Cleanup corpora created in the colab#

cleanup_colab_corpora()

Appendix: Setup OAuth with user credentials#

Please follow OAuth Quickstart to setup OAuth using user credentials. Below are overview of steps from the documentation that are required.

Enable the Generative Language API: Documentation
Configure the OAuth consent screen: Documentation
Authorize credentials for a desktop application: Documentation

If you want to run this notebook in Colab start by uploading your client_secret*.json file using the “File > Upload” option.
Rename the uploaded file to client_secret.json or change the variable client_file_name in the code below.

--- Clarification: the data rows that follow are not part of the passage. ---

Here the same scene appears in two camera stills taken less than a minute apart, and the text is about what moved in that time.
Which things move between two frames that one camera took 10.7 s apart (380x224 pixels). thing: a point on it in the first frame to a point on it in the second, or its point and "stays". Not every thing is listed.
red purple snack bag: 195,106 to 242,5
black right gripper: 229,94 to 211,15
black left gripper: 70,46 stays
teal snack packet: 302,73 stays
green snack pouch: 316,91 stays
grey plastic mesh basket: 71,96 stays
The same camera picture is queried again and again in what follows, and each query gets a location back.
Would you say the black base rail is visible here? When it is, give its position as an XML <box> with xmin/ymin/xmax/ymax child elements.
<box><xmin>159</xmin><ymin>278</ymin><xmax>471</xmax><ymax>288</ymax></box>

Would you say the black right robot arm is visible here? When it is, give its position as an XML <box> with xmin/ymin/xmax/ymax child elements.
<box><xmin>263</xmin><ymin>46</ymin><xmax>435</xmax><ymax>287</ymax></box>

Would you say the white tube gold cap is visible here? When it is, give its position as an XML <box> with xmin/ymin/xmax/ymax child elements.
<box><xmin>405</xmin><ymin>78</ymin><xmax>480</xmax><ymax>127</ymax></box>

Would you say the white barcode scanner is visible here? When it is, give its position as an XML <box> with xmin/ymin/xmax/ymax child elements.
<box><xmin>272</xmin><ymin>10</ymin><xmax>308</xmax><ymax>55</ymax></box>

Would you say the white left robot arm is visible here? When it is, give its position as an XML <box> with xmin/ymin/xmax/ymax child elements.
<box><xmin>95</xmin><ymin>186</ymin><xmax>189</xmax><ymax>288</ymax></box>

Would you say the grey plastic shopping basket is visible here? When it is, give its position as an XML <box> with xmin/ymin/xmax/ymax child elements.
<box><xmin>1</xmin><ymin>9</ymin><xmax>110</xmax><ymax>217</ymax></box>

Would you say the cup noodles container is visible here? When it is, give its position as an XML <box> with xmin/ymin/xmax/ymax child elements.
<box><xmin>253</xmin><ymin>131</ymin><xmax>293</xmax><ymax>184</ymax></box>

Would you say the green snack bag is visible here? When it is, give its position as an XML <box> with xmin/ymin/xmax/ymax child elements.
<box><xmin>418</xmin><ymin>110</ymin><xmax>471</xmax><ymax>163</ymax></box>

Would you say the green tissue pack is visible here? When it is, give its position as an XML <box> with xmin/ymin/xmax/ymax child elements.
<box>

# Replace TODO-your-project-name with the project used in the OAuth Quickstart
project_name = "TODO-your-project-name"  #  @param {type:"string"}
# Replace [email protected] with the email added as a test user in the OAuth Quickstart
email = "[email protected]"  #  @param {type:"string"}
# Replace client_secret.json with the client_secret_* file name you uploaded.
client_file_name = "client_secret.json"

# IMPORTANT: Follow the instructions from the output - you must copy the command
# to your terminal and copy the output after authentication back here.
!gcloud config set project $project_name
!gcloud config set account $email

# NOTE: The simplified project setup in this tutorial triggers a "Google hasn't verified this app." dialog.
# This is normal, click "Advanced" -> "Go to [app name] (unsafe)"
!gcloud auth application-default login --no-browser --client-id-file=$client_file_name --scopes="https://www.googleapis.com/auth/generative-language.retriever,https://www.googleapis.com/auth/cloud-platform"

This will provide you with a URL, which you should enter into your local browser. Follow the instruction to complete the authentication and authorization.